* [Problem details]:
Extract the lines from the first line of the records below through the line containing "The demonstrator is", inclusive, and reproduce them exactly as written.

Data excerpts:
========================================================================

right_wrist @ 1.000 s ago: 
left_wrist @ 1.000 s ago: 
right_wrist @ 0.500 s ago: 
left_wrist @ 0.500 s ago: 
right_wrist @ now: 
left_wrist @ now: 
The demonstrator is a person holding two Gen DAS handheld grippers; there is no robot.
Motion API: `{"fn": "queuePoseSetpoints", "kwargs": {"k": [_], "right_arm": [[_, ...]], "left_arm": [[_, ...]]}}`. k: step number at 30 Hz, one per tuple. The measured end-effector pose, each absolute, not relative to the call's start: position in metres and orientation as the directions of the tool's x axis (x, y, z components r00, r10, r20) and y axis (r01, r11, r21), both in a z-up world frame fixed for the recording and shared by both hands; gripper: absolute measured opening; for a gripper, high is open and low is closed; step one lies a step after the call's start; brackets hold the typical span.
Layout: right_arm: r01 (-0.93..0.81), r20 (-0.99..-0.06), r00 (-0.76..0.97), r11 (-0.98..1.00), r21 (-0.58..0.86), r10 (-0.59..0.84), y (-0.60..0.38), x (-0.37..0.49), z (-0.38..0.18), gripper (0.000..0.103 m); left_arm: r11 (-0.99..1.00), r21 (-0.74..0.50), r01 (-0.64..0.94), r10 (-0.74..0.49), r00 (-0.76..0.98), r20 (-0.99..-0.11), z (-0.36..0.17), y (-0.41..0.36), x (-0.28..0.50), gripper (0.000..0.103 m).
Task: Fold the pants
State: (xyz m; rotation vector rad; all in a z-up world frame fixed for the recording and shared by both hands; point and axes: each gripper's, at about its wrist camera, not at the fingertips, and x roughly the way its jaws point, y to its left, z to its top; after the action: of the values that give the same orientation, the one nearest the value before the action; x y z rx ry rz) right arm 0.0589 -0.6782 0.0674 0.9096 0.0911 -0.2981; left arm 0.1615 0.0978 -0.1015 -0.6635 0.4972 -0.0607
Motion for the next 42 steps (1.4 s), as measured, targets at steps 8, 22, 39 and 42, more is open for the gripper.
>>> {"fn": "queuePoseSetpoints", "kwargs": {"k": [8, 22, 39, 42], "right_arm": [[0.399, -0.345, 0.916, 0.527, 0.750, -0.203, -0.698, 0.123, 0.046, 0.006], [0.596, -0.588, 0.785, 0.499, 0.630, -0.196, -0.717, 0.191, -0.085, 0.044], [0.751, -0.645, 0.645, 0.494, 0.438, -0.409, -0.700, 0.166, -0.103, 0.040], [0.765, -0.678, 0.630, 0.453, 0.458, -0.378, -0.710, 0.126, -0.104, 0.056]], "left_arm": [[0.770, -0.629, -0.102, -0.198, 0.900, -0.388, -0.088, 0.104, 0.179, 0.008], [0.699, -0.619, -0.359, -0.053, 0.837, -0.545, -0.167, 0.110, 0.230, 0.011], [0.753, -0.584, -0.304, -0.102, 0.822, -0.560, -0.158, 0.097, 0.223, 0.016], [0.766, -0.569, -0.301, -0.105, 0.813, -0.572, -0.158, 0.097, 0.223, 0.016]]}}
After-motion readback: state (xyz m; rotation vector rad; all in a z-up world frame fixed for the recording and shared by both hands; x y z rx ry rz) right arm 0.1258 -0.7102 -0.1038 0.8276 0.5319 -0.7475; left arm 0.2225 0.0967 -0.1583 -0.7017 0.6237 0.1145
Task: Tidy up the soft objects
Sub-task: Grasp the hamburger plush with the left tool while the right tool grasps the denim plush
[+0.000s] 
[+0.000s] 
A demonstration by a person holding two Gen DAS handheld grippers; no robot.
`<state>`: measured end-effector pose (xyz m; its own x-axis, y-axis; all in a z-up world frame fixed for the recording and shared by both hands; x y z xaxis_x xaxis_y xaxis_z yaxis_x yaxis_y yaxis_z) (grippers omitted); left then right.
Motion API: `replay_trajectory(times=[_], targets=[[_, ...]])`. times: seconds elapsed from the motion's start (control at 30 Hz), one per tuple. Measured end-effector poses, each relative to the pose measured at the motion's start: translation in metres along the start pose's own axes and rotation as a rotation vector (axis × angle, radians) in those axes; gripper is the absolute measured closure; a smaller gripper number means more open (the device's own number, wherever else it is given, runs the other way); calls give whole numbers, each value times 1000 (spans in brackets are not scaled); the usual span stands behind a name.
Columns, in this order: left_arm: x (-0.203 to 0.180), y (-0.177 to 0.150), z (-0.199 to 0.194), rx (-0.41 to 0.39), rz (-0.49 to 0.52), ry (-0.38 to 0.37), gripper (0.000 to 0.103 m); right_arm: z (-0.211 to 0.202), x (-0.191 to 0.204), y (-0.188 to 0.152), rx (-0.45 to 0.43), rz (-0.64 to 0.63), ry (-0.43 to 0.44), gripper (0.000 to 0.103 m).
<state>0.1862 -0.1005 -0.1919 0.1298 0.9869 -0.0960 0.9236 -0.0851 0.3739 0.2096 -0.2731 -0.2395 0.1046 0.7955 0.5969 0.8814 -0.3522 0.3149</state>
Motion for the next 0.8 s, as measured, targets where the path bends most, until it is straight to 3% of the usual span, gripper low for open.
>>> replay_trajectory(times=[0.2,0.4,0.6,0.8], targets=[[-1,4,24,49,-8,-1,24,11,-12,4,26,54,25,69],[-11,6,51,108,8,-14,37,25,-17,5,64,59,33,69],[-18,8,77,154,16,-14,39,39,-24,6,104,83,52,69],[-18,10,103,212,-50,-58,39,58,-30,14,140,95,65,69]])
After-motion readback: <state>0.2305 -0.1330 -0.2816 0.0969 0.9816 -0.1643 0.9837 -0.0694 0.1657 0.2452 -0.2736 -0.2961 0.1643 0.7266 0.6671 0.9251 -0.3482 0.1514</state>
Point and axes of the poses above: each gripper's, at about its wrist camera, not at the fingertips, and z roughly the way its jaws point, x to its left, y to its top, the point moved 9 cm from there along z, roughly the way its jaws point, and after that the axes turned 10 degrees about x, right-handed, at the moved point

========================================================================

* [Solved exercise]:
right_wrist @ 1.000 s ago: 
left_wrist @ 1.000 s ago: 
right_wrist @ 0.500 s ago: 
left_wrist @ 0.500 s ago: 
right_wrist @ now: 
left_wrist @ now: 
The demonstrator is a person holding two Gen DAS handheld grippers; there is no robot.

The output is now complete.